Cardiochirurgia Robotica: smartglasses e robot per intervento di bypass

Per l’Italia delle eccellenze scientifiche e mediche, una “prima” tecnologica mondiale in sala operatoria.

Nell’Ospedale Humanitas-Gavazzeni di Bergamo, per la prima volta in Cardiochirurgia (altri interventi a distanza si sono fatti di recente, ma mai con questa tecnologia associata) ecco l’uso degli smartglasses, gli occhiali provenienti dalla tecnologia militare, utilizzati insieme al robot “Da Vinci” per un intervento di bypass coronarico.

Il dottor Alfonso Agnino, il cardiochirurgo qui responsabile della Cardiochirurgia Robotica, ha eseguito con questa rivoluzionaria tecnica un’operazione a cuore battente, in collegamento attraverso piattaforma digitale dedicata con il professore Wouter Oosterlink, da Leuven (Belgio), comodamente seduto nel suo studio dell’Università “Sacro Cuore” della cittadina fiamminga.

Cardiochirurgia Robotica: l’operazione

L’operazione di bypass coronarico a cuore battente in minitoracotomia è eseguita in regime di Cardiochirurgia Robotica.

Il paziente è stato estubato in sala operatoria e il decorso si è presentato privo di complicanze.

“Si è generata un’interazione immediata, costante e concreta”, spiega il dott. Agnino.

“In tempo e in modalità sincrona sotto tutto i punti di vista, tranne forse quello ‘materiale’, ma direi nemmeno.

Il professor Oosterlink è stato, infatti, ‘percepito’ anche come fisicamente presente in sala operatoria, materializzato in un ologramma proiettato all’interno del visore.

È stata un’operazione in un certo senso ‘storica’, che ha messo in comunicazione diretta professionisti della cardiochirurgia distanti migliaia di km, attraverso l’interazione dei più sofisticati sistemi tecnologici oggi a nostra disposizione: gli smartglasses e il robot.

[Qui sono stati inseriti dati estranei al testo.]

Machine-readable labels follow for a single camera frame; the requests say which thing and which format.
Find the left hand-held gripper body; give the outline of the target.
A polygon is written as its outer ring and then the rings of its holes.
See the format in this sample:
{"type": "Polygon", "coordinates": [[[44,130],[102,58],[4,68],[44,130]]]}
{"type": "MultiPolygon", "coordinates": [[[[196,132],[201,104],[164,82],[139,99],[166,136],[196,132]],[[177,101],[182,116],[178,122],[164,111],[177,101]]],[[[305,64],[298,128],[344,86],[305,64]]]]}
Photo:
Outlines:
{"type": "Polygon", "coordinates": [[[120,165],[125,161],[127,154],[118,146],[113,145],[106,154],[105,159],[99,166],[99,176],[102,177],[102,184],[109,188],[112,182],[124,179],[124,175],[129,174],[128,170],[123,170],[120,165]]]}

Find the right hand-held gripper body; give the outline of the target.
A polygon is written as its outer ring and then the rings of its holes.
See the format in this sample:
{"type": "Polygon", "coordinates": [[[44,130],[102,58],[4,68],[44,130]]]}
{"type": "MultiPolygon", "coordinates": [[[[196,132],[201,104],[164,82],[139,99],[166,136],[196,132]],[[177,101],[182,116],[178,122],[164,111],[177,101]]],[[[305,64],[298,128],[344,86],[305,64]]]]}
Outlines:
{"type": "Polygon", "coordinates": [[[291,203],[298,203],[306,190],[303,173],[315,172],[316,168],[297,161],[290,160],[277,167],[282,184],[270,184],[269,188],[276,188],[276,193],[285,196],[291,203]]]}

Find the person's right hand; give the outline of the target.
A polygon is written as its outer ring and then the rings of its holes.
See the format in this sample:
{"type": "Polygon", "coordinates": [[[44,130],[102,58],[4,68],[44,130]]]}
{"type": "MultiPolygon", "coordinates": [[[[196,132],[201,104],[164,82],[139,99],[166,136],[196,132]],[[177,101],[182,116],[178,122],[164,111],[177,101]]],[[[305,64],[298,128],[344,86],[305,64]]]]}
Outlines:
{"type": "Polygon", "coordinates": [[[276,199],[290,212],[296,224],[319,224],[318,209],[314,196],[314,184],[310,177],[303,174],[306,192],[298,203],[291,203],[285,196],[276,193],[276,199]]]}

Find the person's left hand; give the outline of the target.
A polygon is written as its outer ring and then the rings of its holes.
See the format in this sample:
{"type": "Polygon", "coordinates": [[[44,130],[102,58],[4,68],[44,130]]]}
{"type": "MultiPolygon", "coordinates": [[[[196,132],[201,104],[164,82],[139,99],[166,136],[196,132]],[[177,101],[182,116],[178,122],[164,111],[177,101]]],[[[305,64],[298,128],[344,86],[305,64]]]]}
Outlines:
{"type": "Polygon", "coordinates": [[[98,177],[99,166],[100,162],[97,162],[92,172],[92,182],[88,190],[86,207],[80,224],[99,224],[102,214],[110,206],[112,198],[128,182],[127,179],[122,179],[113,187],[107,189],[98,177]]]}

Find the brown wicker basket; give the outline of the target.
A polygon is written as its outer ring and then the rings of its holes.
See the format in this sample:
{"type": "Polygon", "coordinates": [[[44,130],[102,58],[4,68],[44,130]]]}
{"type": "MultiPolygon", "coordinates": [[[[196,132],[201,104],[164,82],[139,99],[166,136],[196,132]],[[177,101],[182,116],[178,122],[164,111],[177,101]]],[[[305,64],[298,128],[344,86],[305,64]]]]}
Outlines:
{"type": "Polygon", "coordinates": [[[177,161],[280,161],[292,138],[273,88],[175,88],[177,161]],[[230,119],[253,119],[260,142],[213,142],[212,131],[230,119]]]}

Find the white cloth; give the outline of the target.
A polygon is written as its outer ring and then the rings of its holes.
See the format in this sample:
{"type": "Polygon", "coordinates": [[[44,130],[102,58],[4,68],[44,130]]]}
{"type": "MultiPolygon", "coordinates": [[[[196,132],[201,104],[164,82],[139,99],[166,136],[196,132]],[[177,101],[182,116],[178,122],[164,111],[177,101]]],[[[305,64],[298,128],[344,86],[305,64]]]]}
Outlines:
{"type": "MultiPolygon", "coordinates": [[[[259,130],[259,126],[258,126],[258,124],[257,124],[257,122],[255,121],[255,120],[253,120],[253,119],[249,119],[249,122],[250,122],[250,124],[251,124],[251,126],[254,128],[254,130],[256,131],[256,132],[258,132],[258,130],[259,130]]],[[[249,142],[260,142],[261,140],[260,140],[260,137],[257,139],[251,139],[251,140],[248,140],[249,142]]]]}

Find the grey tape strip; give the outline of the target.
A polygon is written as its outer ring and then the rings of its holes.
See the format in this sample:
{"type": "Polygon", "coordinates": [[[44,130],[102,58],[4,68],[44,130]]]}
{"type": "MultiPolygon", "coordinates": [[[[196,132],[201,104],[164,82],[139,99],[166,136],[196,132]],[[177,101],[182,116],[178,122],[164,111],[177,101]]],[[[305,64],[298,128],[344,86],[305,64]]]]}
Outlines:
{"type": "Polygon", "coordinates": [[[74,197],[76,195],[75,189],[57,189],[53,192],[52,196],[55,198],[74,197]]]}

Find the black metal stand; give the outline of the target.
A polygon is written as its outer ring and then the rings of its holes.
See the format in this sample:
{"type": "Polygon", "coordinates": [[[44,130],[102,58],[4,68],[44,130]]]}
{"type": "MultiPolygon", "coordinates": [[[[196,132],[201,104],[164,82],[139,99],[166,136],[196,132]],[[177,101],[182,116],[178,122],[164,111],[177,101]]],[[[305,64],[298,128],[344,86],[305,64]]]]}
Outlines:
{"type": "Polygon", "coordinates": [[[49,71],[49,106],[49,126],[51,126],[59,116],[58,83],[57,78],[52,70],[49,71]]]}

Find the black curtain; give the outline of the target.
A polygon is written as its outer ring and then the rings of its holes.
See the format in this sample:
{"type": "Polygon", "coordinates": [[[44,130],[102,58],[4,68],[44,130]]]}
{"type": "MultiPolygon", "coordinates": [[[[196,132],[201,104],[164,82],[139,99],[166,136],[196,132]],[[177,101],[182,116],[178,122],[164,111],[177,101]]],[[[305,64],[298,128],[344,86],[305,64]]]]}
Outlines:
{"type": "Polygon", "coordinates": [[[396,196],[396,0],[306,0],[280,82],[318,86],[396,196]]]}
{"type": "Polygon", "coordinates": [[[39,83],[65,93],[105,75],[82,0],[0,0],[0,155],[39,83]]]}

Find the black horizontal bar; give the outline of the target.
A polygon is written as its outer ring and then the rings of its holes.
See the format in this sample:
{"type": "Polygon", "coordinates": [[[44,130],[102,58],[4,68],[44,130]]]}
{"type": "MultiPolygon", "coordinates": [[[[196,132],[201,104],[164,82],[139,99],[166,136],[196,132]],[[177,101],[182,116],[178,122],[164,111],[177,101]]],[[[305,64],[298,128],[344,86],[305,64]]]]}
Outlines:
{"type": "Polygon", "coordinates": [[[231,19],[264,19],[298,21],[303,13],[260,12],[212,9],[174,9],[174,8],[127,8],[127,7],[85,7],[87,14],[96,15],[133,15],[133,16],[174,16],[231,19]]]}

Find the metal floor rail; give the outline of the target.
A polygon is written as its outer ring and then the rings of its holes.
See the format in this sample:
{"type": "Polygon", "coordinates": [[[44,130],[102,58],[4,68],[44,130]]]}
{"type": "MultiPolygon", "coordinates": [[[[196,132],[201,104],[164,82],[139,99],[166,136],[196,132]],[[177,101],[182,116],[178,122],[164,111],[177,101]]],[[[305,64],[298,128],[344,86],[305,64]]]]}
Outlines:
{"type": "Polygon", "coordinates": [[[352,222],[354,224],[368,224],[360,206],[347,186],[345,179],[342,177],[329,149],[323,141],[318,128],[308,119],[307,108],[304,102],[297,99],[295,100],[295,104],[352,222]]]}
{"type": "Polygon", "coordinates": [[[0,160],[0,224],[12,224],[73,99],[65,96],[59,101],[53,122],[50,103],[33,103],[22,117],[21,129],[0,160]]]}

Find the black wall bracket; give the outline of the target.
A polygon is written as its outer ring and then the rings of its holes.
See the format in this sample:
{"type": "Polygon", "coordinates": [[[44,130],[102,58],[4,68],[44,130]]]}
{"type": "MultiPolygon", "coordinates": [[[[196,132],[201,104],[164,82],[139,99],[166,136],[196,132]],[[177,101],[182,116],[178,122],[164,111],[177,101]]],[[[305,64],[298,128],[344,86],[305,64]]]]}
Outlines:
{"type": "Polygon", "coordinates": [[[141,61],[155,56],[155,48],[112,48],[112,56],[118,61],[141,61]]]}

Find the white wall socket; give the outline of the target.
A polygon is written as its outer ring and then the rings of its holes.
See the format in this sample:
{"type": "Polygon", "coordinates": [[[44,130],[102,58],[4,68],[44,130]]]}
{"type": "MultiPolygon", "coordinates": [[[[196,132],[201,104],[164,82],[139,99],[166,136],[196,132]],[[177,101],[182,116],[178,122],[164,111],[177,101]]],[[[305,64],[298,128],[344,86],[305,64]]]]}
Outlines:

Una soluzione al limite del nostro mondo virtuale, con la ‘materializzazione’ del professionista esterno, risultato partecipe attivo dell’intervento e del nostro impiego dei joystick della consolle del robot”.

Gli smartglasses sono occhiali “intelligenti” nati in ambito militare.

Funzionano grazie a una tecnologia di telecomunicazioni a banda larga, si collegano a uno smartphone e hanno una telecamera con zoom ottico ad alta definizione che offre all’operatore una visione reale del campo visivo.

Tramite mini-monitor e sistema audio integrato, hanno permesso lo scambio di informazioni e visualizzazione tra il dottor Agnino e il professor Oosterlink in tempo reale, avvalendosi di una connessione wifi.

Dalla sala operatoria del Gavazzeni di Bergamo, sono stati trasmessi anche i segnali video delle tecnologie presenti in sala (il “Robot Da Vinci” e le tecnologie connesse) e il video panoramico della sala.

Il sistema di tecnologie impiegate soddisfa i più elevati standard di qualità e anche di privacy, in conformità con la normativa GDPR e HIPPA.

Il futuro tecnologico in medicina

“Da qui a breve, ci attendiamo un’altra rivoluzione”, dice il dottor Agnino.

“La capacità di prendere ‘in mano’ le manovre del robot da un altro robot gemello che potrà così “operare” da un’altra parte del mondo.

Sarà presto realtà, dunque, la possibilità di fare operazioni a 4 mani, anzi a 8, considerando i 2 joystick disponibili per ogni robot.

Con le sue\nostre mani bioniche capaci di ‘manovre’ perfette, come ruotare a 360 gradi senza alcun tremolio, con una precisione assoluta che permette anche di invertire le mani, con la destra come fosse la sinistra e viceversa.

La rivoluzione è epocale, e non solo pratica, chirurgica, interventistica, quanto anche di metodologia e di ‘teaching’, di formazione e insegnamento.

Noi medici abbiamo l’obbligo morale, ancor prima che istituzionale, di formare le nuove generazioni che un domani saranno chiamate a curare noi, i nostri figli, i nostri nipoti.

Sono enormi anche in questo senso le prospettive e le opportunità che questa nuova tecnologia potrà offrire in termini di apprendimento, formazione, specializzazione”.